● **Task description**:
Set down the data again exactly. Pictures are not part of the copy.

● **Given material**:
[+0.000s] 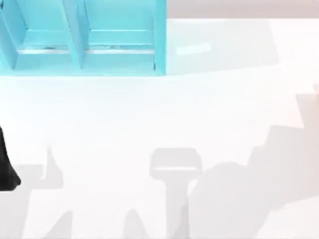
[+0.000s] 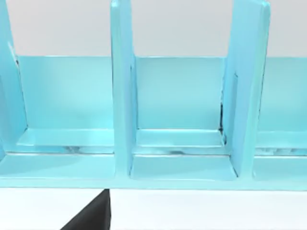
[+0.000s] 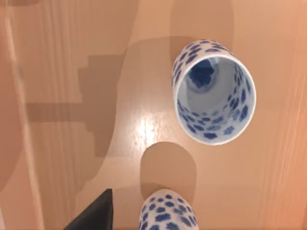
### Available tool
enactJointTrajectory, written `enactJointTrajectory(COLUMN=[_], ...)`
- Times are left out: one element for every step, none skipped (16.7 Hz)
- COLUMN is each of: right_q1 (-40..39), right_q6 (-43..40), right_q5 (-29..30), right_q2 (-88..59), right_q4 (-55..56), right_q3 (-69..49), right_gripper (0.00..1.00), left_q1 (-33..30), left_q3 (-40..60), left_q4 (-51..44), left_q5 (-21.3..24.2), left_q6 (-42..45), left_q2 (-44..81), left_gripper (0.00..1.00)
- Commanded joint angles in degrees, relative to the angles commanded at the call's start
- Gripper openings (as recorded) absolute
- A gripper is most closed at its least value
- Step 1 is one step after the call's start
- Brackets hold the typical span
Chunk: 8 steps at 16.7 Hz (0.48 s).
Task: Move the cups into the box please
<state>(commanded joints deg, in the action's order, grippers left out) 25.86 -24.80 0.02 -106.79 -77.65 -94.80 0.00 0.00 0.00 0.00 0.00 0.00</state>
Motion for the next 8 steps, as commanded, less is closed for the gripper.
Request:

● **Exercise answer**:
[+0.000s] 
[+0.000s] 
[+0.000s] 
### Available tool
enactJointTrajectory, written `enactJointTrajectory(COLUMN=[_], ...)`
- Times are left out: one element for every step, none skipped (16.7 Hz)
- COLUMN is each of: right_q1 (-40..39), right_q6 (-43..40), right_q5 (-29..30), right_q2 (-88..59), right_q4 (-55..56), right_q3 (-69..49), right_gripper (0.00..1.00), left_q1 (-33..30), left_q3 (-40..60), left_q4 (-51..44), left_q5 (-21.3..24.2), left_q6 (-42..45), left_q2 (-44..81), left_gripper (0.00..1.00)
- Commanded joint angles in degrees, relative to the angles commanded at the call's start
- Gripper openings (as recorded) absolute
- A gripper is most closed at its least value
- Step 1 is one step after the call's start
- Brackets hold the typical span
Chunk: 8 steps at 16.7 Hz (0.48 s).
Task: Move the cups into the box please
<state>(commanded joints deg, in the action's order, grippers left out) 25.86 -24.80 0.02 -106.79 -77.65 -94.80 0.00 0.00 0.00 0.00 0.00 0.00</state>
Motion for the next 8 steps, as commanded, less is closed for the gripper.
Request:

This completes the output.